NetHunt vs Salesmate — which is better?
It depends on where your reps work. NetHunt is better for Google Workspace teams that want the CRM to appear inside Gmail and don't want to switch tabs to log activity. Salesmate is better for teams that make phone calls and send texts as their core motion and want that dialer built into the CRM. If Gmail is your command center, NetHunt wins; if the phone is, Salesmate does.
Is NetHunt cheaper than Salesmate?
No — Salesmate is cheaper at entry. Salesmate Basic starts around $23/user/mo, with Pro near $39 and Business near $63. NetHunt starts around $30/user/mo billed annually and climbs steeply through its tiers ($42, $60, $84). For a small team, Salesmate is the lower entry point, though NetHunt bundles email marketing that Salesmate treats as a broader platform module.
Does Salesmate have built-in calling and NetHunt doesn't?
Correct. Salesmate ships native calling and SMS, so reps dial, text, and record calls without a separate phone tool — a core differentiator. NetHunt has no native dialer; it's built around email, so calling would come through a third-party integration.

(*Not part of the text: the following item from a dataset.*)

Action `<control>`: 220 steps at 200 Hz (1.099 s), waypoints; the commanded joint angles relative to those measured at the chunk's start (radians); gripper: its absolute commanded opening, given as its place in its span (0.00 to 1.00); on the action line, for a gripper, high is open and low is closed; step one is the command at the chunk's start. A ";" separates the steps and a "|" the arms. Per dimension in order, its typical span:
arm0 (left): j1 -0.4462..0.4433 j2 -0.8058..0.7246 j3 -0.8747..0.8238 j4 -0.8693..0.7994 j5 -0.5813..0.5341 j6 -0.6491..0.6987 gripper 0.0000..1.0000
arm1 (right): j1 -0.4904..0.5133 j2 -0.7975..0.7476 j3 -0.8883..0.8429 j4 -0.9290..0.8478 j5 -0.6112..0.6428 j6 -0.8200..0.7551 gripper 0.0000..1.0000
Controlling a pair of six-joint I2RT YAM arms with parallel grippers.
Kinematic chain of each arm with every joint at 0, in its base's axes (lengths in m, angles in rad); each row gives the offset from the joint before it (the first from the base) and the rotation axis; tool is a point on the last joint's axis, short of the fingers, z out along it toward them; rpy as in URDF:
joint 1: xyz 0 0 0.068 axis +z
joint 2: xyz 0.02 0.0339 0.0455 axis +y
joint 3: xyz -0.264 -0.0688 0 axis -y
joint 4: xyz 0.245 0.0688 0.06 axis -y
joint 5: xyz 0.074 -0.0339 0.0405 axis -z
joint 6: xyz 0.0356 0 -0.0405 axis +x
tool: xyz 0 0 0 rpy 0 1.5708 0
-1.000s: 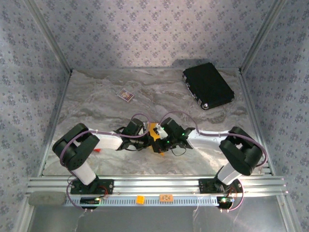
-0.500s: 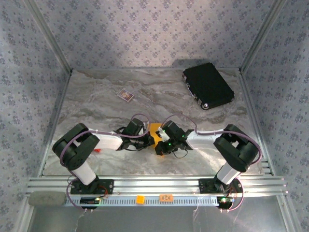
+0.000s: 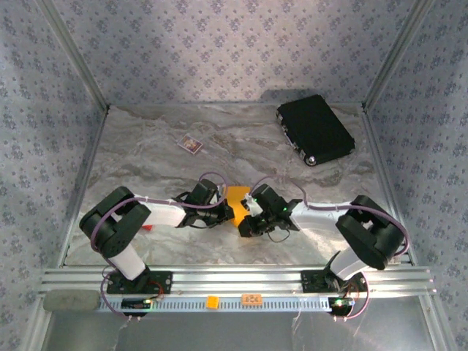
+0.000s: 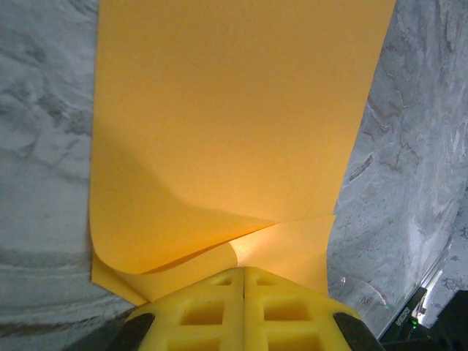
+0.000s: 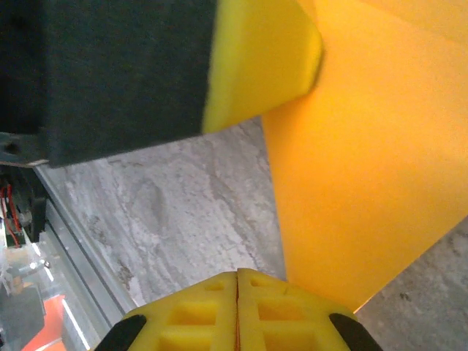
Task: Fold a paper plane with a square sheet of paper (pick it up from the middle)
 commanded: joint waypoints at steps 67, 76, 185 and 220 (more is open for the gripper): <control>-0.003 0.014 -0.016 -0.049 -0.043 0.013 0.00 | -0.007 0.159 0.144 -0.056 0.011 0.012 0.09; -0.004 0.013 -0.016 -0.048 -0.045 0.012 0.00 | -0.011 0.170 0.132 -0.050 0.003 0.015 0.09; -0.004 0.024 -0.016 -0.058 -0.056 0.007 0.00 | -0.015 0.057 0.024 -0.080 -0.032 0.034 0.11; -0.004 0.022 -0.017 -0.059 -0.058 0.006 0.00 | -0.006 0.034 -0.018 -0.067 -0.038 0.068 0.11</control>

If telephony is central to your process, that alone can decide it for Salesmate.
Which handles WhatsApp and social channels better?
NetHunt. It funnels WhatsApp, Instagram, LinkedIn, and email into one contact record inside Gmail, so social and inbox conversations sit together. Salesmate focuses on calls, texts, and email as its communication core and is lighter on native social-messaging channels. For omnichannel-including-social, NetHunt is the stronger fit.
Can I migrate from NetHunt to Salesmate or vice versa?
Yes. Both support CSV import/export and offer onboarding help. Expect to rebuild pipelines, custom fields, and automations by hand. NetHunt's Gmail-linked email threads and folder structure don't map cleanly to Salesmate, and Salesmate's call recordings and sequence cadences have no NetHunt equivalent, so plan to reconnect channels on whichever platform you land on.